Living here, up close and personal with my mother in her condition, this is my reality; for three years her way of being has been my day to day. It wasn’t until others started to read it that I could take in that my candor about her condition (and there is a great deal I have held back) was shocking to some. I have been having some very, very uncomfortable days and nights, living in fear, not sleeping, attacking myself for all kinds of reasons. Memoir is a powerful form. More comes out than you are immediately aware of, and no matter how hard you try to shade things in a certain way, people come up with their own impressions of what you mean. I’ve tried to leave the reader with some suggestions about things I don’t know for sure. I want them to feel the same “suspicions” I have about things and be left wondering as I have about certain people or events. But in that territory there is so much room for people misunderstanding, and so, well, I will say this: Memoir, putting yourself on stage, creates a lot of waves and ripples in the currents of your mind.
Q: What are you doing now and what’s next for you?

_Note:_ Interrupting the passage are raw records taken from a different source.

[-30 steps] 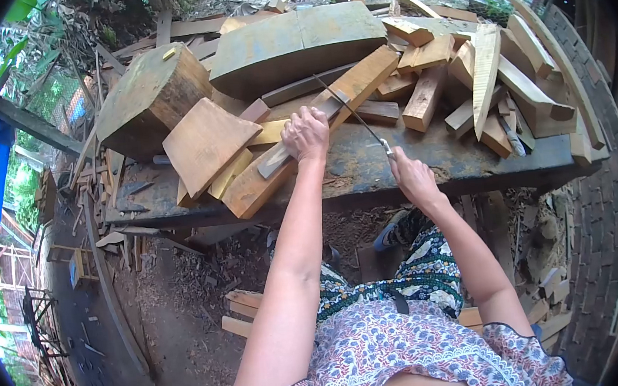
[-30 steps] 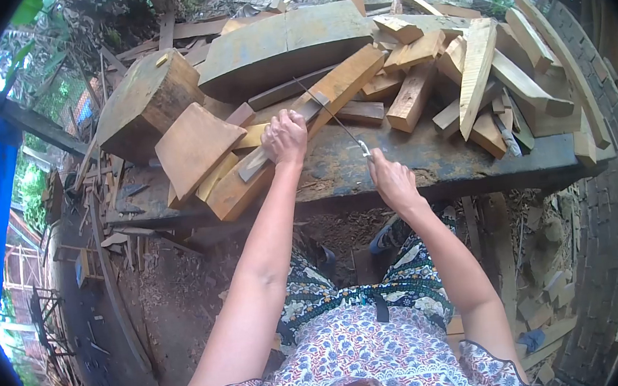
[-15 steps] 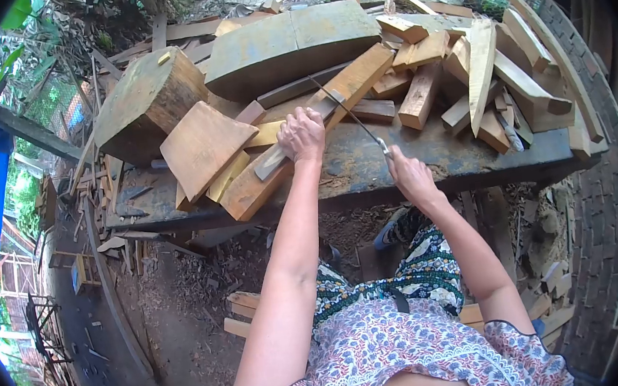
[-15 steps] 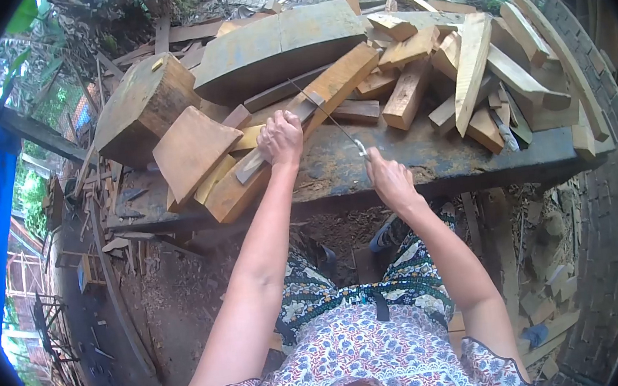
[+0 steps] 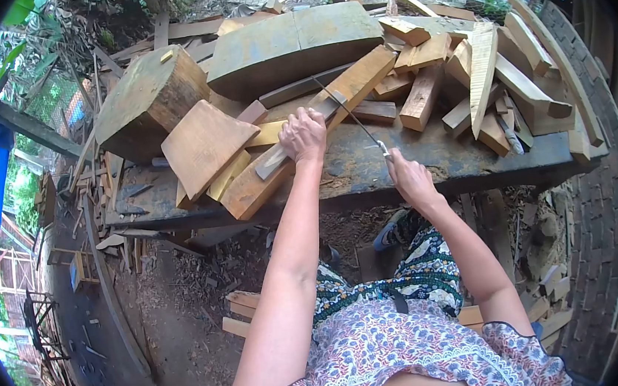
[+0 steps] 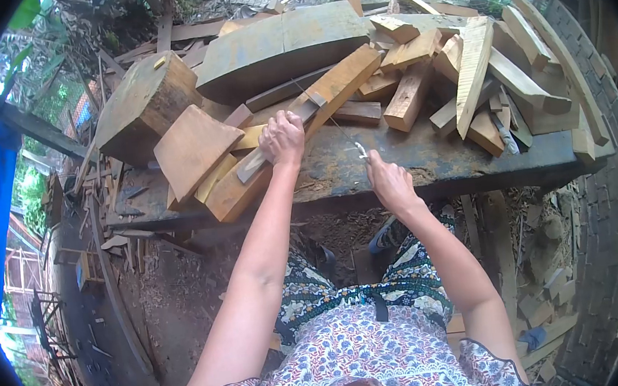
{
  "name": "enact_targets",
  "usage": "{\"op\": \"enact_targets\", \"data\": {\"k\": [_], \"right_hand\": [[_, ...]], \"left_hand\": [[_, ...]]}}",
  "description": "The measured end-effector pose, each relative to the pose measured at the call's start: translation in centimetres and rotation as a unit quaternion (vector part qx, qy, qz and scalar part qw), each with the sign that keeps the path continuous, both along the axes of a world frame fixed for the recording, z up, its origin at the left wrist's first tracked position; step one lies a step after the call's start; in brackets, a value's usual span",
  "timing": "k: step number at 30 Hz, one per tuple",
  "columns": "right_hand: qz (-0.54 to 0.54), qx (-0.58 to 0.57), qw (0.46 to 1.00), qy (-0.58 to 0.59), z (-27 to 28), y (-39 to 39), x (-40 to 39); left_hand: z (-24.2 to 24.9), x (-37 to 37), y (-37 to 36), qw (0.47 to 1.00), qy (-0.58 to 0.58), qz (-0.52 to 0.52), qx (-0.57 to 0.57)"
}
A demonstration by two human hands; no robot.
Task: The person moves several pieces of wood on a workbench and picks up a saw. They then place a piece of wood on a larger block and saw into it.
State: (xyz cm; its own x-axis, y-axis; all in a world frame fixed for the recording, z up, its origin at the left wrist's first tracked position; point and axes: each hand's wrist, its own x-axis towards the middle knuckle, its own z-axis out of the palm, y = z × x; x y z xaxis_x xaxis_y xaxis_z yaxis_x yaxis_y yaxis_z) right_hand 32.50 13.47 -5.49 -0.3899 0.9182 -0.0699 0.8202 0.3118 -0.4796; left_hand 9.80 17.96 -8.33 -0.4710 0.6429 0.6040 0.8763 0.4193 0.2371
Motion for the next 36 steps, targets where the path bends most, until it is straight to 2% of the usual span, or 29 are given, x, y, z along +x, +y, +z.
{"op": "enact_targets", "data": {"k": [8, 15, 17, 22, 29, 36], "right_hand": [[0.009, 0.036, 0.999, 0.015, -0.1, 4.2, -4.8], [0.006, 0.009, 1.0, -0.009, -0.5, 0.4, -0.2], [0.012, 0.038, 0.999, 0.01, -0.4, 0.7, 0.1], [0.018, 0.044, 0.999, 0.002, 0.3, 3.7, -3.2], [0.012, 0.01, 1.0, -0.015, 0.2, -0.1, 0.6], [0.014, 0.035, 0.999, 0.009, 0.4, 3.0, -2.2]], "left_hand": [[0.1, 0.2, -0.4, 1.0, -0.001, -0.01, -0.007], [0.6, 0.2, -0.1, 1.0, -0.014, -0.001, -0.019], [-0.1, 0.4, -0.3, 1.0, -0.012, -0.007, -0.02], [0.1, 0.2, -0.3, 1.0, -0.002, -0.013, 0.008], [0.3, 0.2, -0.3, 1.0, -0.013, -0.003, -0.012], [0.1, 0.3, -0.2, 1.0, -0.017, -0.016, -0.008]]}}
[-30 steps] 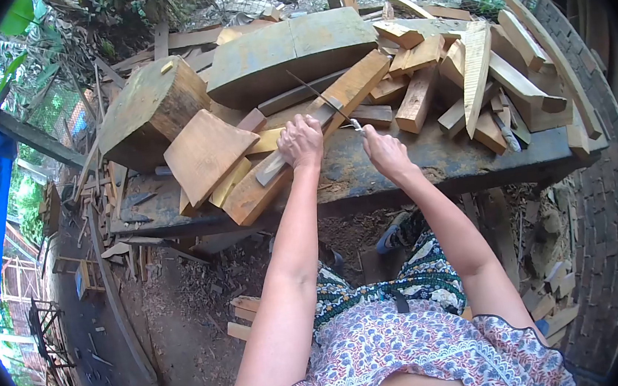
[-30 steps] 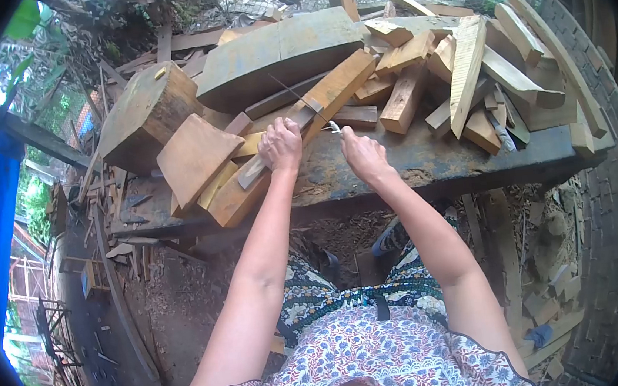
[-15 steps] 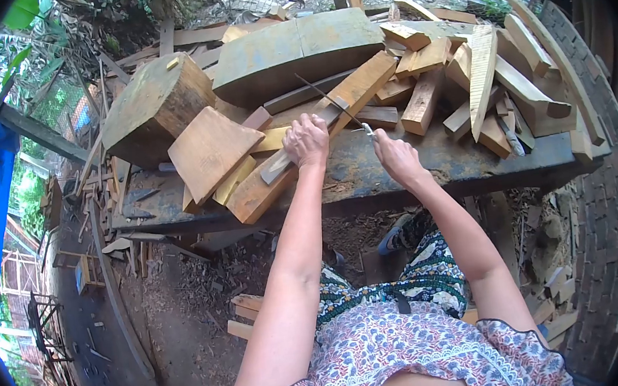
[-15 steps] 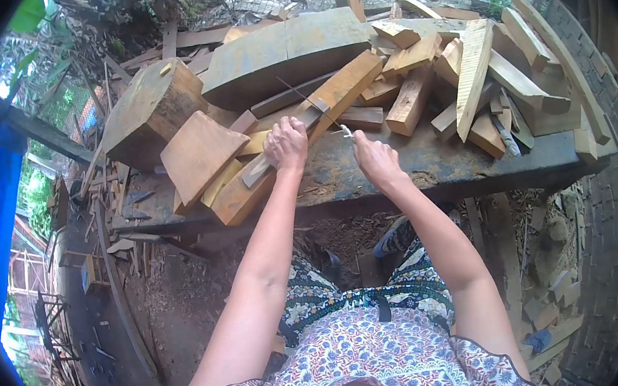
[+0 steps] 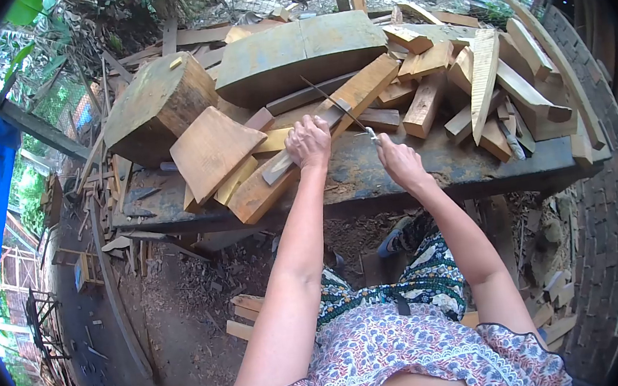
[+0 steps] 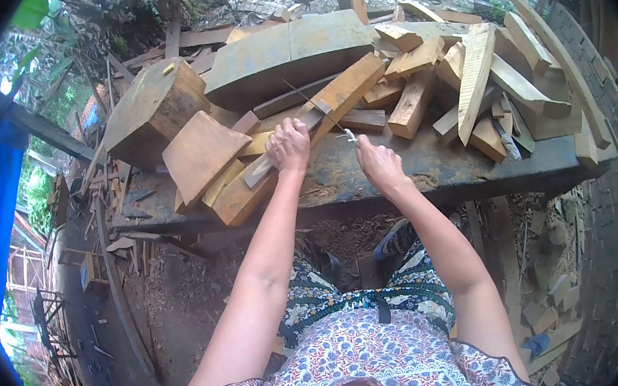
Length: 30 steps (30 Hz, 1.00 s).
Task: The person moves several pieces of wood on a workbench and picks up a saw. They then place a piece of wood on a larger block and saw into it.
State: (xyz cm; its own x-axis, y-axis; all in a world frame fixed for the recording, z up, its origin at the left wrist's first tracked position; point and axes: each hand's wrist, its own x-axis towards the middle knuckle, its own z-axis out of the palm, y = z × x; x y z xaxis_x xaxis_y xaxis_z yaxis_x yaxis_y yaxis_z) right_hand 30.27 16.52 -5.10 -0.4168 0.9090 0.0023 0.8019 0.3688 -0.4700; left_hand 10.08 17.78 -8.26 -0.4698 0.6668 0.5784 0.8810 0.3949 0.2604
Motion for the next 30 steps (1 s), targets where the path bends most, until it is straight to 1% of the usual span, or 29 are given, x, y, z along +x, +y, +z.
{"op": "enact_targets", "data": {"k": [3, 6, 8, 10, 13, 15, 18, 20, 24, 26, 30], "right_hand": [[0.001, -0.004, 1.0, -0.001, -0.5, 0.2, -1.0], [0.002, -0.011, 1.0, -0.003, -0.3, -1.4, 1.0], [0.002, -0.027, 1.0, -0.004, -0.5, -2.5, 2.3], [-0.006, -0.025, 1.0, -0.012, -0.7, -3.3, 3.2], [-0.002, -0.005, 1.0, -0.003, -0.7, -1.9, 2.6], [0.001, 0.006, 1.0, 0.008, -0.4, -0.8, 1.4], [0.003, 0.023, 1.0, 0.004, -0.5, 0.0, 0.1], [0.002, 0.012, 1.0, -0.006, -0.6, -0.6, 0.2], [-0.004, -0.023, 0.999, -0.022, -0.1, -2.5, 2.3], [-0.006, -0.02, 1.0, -0.013, -0.2, -2.9, 3.0], [0.006, 0.015, 1.0, -0.009, -0.3, -0.3, 0.6]], "left_hand": [[-0.1, -0.2, -0.1, 1.0, 0.017, 0.007, 0.008], [0.0, 0.0, -0.2, 1.0, 0.015, 0.005, 0.016], [0.1, 0.0, -0.1, 1.0, -0.004, 0.005, -0.013], [0.2, -0.1, 0.0, 1.0, -0.004, 0.007, -0.011], [0.2, 0.2, 0.0, 1.0, -0.001, -0.001, 0.001], [-0.1, 0.0, 0.0, 0.999, 0.019, 0.001, 0.032], [-0.1, -0.1, -0.1, 0.999, 0.016, 0.002, 0.031], [0.0, 0.0, -0.2, 1.0, 0.006, -0.001, 0.025], [0.2, -0.2, -0.1, 1.0, 0.014, 0.012, 0.016], [0.3, 0.1, -0.1, 1.0, -0.01, 0.011, -0.013], [0.2, 0.0, -0.1, 1.0, -0.004, 0.0, 0.003]]}}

GH: I’m doing a bit of freelance editing, worrying about this book, playing with some short pieces. I have discovered the story of a portrait photographer in a small town in Missouri called Monroe City. She worked mainly in the early part of the century and was a very interesting character. I have always been interested in the St. Louis World’s Fair of 1904. I’d like to send this woman to the fair in a novel. I don’t know what will happen to her there yet. I am so grateful for the gift I have been given with BETTYVILLE. I think it’s a precious gift, and maybe I’ll be lucky enough to be given another story. Thank you.